__WHAT YOU SHOULD DO__: Retype the complete listing without any change.

Start of Block

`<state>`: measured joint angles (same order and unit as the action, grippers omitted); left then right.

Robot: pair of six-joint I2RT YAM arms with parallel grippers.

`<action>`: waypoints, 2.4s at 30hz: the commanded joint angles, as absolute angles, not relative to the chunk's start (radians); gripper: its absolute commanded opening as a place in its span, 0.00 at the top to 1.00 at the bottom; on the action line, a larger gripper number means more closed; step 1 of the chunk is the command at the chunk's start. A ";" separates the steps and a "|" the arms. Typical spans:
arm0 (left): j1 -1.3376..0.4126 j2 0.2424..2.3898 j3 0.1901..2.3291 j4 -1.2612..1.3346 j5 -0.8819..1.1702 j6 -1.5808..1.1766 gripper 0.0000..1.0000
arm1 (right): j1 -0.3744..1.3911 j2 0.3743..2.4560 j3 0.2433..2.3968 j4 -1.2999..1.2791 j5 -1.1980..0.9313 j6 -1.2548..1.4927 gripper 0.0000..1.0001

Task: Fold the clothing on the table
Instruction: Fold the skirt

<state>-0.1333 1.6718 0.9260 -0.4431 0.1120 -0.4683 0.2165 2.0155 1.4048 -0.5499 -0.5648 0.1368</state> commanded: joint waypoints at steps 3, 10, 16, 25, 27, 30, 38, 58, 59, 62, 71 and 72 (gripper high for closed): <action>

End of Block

__TASK SOLUTION__:
`<state>`: measured joint angles (same order and unit as the action, grippers omitted); left then right.

Robot: pair of six-joint I2RT YAM arms with parallel grippers.

`<action>`: waypoints, 2.4s at 30hz: the commanded joint angles, as absolute angles, not relative to the chunk's start (radians); gripper: its absolute commanded opening as a place in its span, 0.00 at the top to 1.00 at the bottom; on the action line, a larger gripper number means more closed; step 1 of the chunk is the command at the chunk's start. A ";" separates the steps and a "|" the arms. Typical spans:
arm0 (left): j1 -1.3376..0.4126 j2 0.2424..2.3898 j3 0.1901..2.3291 j4 -1.2612..1.3346 j5 -0.8819..1.1702 j6 -1.5808..1.1766 gripper 0.0000..1.0000
arm1 (right): j1 -0.3744..1.3911 j2 0.3743..2.4560 j3 0.2433..2.3968 j4 -1.2999..1.2791 j5 -1.1980..0.9313 j6 -1.2548..1.4927 gripper 0.0000..1.0001

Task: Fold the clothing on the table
Instruction: Fold the skirt

<state>-0.1333 1.6718 0.9260 -0.4431 0.1120 -0.4683 0.2165 2.0155 1.4048 -0.5499 -0.5648 0.1368</state> commanded: joint waypoints at steps 3, 10, 16, 25, 27, 30, 38, 58, 59, 62, 71 and 72 (gripper high for closed): <action>

For this exercise, nothing more remains to be done.